Overall, the town was in a fading holiday mood— the last vestiges of tattered dead evergreen festooned housefronts and shops, the Bryalt holiday having come and gone and lingered during his venture west, and people were likely in the very last throes of too much drink and leftover holiday cakes.
The shops were still mostly shut, this early in the morning. The evergreen dripped with icicles here and there, shed needles, or hung haphazardly tattered, ruined by days of wind and weather.
Paisi had not come into town for holiday, so he said. He had been just off a long ride, had been too busy mending leaks and repairing the goat - shed fence for Gran, and besides, as Paisi had said, he had been too worried about a certain fool for a number of days after.
“I was never in danger,” Elfwyn said, and knew that he lied, and wasn’t sure why, except he had no desire yet to tell Paisi what Paisi was so curious to learn— what Tristen had said, or what he had said to Lord Tristen.
He wanted to have the visit to Lord Crissand behind him, that, before anything else, and he didn’t want to think about where he had been, or about Lord Tristen at all until he had to. There was, besides Paisi’s completely reasonable desire to know, that presence that loomed above the town, less so, ironically, as they were nearest to it: the houses cut off all view of the Zeide and its tower, and seemed to cut off all sense of it as well. Elfwyn had ridden out from Gran’s place refusing to look toward the town, and refusing to look up when they drew close to it: he chattered with Paisi or minded the frozen mud, or anything at all he could contrive to keep his mind off that place— he so dreaded coming into town.

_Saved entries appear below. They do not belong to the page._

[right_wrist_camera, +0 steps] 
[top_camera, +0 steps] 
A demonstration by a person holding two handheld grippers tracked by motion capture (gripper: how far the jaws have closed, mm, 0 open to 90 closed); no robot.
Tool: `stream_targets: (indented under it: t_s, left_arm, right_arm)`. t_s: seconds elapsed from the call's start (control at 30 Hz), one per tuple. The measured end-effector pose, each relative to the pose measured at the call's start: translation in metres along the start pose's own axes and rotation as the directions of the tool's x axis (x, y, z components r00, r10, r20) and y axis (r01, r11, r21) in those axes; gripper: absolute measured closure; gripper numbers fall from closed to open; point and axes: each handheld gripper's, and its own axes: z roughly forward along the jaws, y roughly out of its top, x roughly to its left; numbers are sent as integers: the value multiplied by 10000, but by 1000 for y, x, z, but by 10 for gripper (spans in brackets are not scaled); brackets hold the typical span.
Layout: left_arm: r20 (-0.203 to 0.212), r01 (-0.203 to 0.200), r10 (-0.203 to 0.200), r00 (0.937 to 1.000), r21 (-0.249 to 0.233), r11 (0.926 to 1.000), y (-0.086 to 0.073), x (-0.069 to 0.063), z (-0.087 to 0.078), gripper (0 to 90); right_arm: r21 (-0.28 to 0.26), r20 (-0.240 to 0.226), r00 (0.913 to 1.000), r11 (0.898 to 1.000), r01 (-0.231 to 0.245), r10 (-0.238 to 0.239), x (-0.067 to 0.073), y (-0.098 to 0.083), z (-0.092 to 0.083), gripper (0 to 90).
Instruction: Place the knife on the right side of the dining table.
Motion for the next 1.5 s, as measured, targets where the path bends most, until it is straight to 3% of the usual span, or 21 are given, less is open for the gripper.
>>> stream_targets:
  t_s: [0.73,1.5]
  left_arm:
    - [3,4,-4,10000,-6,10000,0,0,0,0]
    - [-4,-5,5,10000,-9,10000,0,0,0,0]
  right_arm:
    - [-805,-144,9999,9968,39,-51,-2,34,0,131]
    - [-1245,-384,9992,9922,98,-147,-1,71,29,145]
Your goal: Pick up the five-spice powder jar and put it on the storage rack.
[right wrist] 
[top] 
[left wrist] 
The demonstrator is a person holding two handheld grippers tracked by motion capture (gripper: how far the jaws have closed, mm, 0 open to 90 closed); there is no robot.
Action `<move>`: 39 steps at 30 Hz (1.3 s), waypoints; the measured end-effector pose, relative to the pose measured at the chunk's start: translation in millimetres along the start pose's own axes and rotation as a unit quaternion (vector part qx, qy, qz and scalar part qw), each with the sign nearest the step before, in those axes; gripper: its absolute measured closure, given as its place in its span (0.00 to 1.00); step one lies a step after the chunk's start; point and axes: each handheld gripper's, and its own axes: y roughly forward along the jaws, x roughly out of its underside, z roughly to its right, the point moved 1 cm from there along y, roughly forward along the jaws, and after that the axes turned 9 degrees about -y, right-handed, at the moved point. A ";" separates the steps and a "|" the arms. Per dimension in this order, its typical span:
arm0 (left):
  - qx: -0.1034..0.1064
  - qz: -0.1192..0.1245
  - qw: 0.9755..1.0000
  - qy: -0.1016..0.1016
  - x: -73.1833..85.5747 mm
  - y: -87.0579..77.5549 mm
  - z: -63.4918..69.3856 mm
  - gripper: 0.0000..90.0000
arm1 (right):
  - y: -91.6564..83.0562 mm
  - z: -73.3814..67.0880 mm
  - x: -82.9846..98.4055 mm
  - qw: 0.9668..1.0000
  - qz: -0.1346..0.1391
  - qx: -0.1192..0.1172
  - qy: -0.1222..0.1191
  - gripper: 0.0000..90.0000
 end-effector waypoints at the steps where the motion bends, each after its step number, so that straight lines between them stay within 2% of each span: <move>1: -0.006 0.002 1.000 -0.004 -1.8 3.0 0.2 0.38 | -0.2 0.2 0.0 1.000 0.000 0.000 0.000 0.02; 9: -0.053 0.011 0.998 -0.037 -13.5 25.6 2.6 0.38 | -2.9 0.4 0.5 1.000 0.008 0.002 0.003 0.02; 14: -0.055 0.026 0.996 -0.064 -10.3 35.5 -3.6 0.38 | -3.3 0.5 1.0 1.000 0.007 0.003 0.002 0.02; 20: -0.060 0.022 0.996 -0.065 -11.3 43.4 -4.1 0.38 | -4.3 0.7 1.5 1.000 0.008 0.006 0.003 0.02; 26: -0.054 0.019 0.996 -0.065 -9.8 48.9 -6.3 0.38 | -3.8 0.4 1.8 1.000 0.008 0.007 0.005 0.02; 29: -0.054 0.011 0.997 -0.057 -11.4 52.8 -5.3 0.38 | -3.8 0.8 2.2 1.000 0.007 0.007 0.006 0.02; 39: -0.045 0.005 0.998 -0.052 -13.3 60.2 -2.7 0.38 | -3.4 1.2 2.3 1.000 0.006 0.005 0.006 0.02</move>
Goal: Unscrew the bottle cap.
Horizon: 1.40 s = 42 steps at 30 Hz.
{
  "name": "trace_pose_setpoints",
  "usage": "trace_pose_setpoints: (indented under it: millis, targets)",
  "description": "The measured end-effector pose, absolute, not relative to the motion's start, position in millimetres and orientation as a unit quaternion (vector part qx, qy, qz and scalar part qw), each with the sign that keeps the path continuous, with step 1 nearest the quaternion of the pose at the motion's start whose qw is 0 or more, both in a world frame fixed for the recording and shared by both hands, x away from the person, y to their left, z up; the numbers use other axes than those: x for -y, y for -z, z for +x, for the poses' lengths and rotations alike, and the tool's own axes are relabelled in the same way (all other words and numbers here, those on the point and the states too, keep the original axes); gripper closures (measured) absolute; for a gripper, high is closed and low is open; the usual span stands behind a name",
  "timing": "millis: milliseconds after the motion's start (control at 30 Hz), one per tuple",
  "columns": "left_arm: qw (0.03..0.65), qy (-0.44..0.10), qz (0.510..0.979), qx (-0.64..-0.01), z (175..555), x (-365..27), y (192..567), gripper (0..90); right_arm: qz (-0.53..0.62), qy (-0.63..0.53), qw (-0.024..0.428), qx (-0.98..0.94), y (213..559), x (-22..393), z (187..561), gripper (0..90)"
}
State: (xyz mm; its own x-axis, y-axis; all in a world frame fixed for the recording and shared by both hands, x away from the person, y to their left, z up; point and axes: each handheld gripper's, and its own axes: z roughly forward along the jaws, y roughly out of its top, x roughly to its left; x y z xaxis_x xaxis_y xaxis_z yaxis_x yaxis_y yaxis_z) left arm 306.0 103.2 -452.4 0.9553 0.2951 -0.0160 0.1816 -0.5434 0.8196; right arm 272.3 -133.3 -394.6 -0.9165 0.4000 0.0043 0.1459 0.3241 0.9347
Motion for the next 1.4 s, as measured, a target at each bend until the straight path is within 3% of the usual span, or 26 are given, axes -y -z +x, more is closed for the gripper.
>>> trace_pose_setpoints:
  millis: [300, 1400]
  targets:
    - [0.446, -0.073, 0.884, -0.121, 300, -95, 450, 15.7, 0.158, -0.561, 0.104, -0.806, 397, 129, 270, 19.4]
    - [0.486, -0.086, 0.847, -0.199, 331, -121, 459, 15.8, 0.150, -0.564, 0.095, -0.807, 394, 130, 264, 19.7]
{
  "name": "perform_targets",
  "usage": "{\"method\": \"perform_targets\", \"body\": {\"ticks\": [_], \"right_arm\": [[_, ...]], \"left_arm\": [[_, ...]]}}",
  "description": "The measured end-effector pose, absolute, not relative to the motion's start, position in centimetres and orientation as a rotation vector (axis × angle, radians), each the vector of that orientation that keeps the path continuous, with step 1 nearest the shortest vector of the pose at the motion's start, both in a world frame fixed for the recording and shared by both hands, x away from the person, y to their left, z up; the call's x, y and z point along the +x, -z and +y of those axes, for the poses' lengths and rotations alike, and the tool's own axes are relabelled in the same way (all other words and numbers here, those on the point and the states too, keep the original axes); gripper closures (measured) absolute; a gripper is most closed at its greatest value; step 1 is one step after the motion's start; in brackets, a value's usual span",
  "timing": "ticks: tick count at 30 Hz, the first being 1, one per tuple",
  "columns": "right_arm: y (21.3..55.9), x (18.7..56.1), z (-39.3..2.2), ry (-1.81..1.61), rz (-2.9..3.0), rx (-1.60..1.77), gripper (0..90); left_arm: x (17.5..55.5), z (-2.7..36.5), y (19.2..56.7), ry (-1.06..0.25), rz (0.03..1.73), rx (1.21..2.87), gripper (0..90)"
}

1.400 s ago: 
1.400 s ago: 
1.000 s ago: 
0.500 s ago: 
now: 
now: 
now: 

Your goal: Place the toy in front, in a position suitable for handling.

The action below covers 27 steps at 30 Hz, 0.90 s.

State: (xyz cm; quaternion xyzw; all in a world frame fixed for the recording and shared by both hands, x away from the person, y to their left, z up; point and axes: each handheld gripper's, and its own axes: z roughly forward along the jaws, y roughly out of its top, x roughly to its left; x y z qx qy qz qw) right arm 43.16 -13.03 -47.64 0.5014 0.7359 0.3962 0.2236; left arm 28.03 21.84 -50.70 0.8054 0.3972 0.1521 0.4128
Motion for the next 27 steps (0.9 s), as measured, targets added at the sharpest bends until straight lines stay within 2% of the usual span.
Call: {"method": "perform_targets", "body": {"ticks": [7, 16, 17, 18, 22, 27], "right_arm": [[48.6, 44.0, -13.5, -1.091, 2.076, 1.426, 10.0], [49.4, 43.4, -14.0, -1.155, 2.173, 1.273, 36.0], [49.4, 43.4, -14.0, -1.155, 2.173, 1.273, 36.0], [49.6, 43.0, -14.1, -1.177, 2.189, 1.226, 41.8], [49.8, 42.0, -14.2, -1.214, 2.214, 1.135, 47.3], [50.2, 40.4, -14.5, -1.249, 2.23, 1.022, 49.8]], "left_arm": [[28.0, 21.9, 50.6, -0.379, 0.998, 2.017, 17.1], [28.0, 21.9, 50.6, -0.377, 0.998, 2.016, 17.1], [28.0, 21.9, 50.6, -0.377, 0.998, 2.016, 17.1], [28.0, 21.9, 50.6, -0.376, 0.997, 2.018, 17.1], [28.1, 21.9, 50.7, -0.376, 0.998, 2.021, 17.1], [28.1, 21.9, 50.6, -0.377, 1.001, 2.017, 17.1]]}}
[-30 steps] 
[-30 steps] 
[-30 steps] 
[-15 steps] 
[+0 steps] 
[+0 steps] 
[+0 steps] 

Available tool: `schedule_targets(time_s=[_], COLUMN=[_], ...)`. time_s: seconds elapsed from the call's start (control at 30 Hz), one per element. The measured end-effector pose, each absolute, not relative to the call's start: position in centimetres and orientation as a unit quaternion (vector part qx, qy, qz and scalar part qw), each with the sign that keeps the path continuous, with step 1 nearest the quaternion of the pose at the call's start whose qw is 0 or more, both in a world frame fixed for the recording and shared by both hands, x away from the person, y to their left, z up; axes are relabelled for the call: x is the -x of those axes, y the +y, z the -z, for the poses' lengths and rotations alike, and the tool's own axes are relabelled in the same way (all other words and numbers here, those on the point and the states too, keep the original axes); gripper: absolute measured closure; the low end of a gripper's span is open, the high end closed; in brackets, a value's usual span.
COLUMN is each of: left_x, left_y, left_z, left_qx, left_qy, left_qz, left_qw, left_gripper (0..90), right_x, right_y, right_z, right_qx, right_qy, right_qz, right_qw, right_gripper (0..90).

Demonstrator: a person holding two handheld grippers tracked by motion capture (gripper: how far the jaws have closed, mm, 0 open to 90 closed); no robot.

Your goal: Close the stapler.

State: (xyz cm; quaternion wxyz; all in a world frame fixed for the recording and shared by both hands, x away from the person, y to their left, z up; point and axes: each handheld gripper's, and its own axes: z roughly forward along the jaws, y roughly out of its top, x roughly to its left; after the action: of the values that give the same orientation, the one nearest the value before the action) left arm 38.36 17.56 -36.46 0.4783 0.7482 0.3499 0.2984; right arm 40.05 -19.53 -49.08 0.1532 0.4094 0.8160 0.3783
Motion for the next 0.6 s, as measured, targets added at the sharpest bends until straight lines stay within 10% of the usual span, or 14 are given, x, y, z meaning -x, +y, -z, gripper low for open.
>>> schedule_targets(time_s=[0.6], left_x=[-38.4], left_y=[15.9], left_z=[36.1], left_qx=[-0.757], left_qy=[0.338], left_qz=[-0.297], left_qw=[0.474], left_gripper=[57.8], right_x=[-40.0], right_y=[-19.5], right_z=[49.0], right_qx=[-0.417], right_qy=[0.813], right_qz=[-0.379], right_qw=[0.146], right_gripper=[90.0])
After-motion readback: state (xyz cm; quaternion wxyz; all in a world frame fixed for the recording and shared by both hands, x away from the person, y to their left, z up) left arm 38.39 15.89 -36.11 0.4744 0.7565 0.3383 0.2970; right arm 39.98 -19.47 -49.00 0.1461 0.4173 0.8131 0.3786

But here, in that strange absence of notice from the tower, they rode calmly up the street, and quietly up to the Zeide gates, where gatekeepers, respecting anyone who came on horseback, made haste to open them.
Things came suddenly uncommonly clear, details of the iron gates, of the stones themselves— of that tower, when they had come through the gates and into the broad courtyard of the keep. He wanted to look up. He had the most dire urge to look up. And didn’t.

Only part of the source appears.